» **WHAT TO DO**: Check each line of the listing below for the string "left", then copy every line that has it.

◇ ◇ ◇ ◇ ◇ ◇ ◇

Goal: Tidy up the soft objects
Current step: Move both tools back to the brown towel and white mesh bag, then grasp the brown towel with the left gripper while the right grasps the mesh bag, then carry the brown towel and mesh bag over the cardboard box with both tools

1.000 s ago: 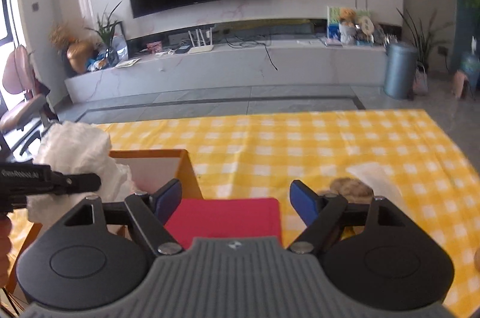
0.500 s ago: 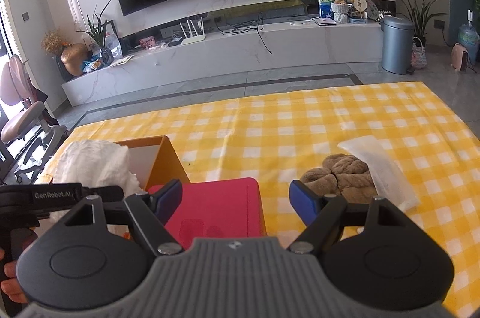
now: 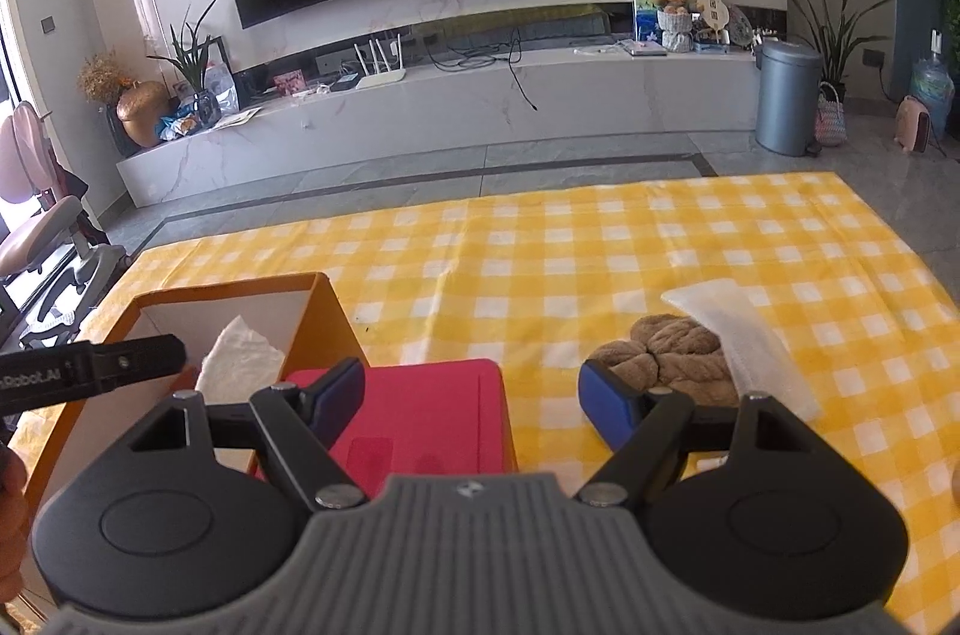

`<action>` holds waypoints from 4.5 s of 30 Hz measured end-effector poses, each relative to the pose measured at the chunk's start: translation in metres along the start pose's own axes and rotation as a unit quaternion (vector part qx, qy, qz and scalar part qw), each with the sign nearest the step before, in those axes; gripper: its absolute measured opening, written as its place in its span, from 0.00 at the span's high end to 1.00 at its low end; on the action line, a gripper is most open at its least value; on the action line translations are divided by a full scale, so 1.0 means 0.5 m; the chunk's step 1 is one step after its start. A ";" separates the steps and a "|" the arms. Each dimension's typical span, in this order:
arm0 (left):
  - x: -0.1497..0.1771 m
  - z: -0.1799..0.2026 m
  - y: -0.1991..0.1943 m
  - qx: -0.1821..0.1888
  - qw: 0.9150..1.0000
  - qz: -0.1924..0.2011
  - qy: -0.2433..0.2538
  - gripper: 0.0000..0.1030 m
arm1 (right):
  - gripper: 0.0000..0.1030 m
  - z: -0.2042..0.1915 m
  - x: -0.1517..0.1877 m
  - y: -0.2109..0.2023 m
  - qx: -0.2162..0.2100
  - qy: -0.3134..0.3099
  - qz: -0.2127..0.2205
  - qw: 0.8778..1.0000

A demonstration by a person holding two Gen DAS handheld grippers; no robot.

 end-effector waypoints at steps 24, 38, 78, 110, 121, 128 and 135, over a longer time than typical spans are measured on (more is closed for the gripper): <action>0.036 0.340 -0.049 0.057 0.993 0.051 0.087 0.16 | 0.23 0.259 -0.020 -0.058 0.060 0.019 -0.020 0.998; 0.161 0.443 0.158 0.056 0.987 -0.049 0.142 0.16 | 0.25 0.390 0.015 0.029 0.074 0.061 -0.039 0.995; 0.183 0.532 0.313 0.051 0.911 -0.134 0.387 0.14 | 0.22 0.459 0.043 0.093 0.028 0.234 -0.036 0.971; 0.240 0.542 0.449 0.053 0.875 -0.236 0.419 0.07 | 0.99 0.471 0.050 0.084 0.004 0.242 -0.042 0.969; 0.241 0.541 0.473 0.064 0.879 -0.267 0.389 0.20 | 0.99 0.515 0.056 0.057 0.026 0.261 -0.039 0.964; 0.243 0.546 0.456 0.048 0.878 -0.259 0.399 0.34 | 0.99 0.513 0.057 0.058 0.027 0.257 -0.040 0.965; 0.239 0.541 0.397 0.042 0.893 -0.267 0.360 0.39 | 0.99 0.519 0.059 0.056 0.033 0.254 -0.044 0.966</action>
Point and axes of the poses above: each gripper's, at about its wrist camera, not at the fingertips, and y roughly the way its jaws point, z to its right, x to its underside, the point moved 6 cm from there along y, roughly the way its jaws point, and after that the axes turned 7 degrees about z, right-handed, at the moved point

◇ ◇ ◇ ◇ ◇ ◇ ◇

» **TASK SOLUTION**:
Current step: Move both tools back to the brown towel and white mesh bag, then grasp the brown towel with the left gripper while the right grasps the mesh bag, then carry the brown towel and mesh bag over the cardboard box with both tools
arm0 (left):

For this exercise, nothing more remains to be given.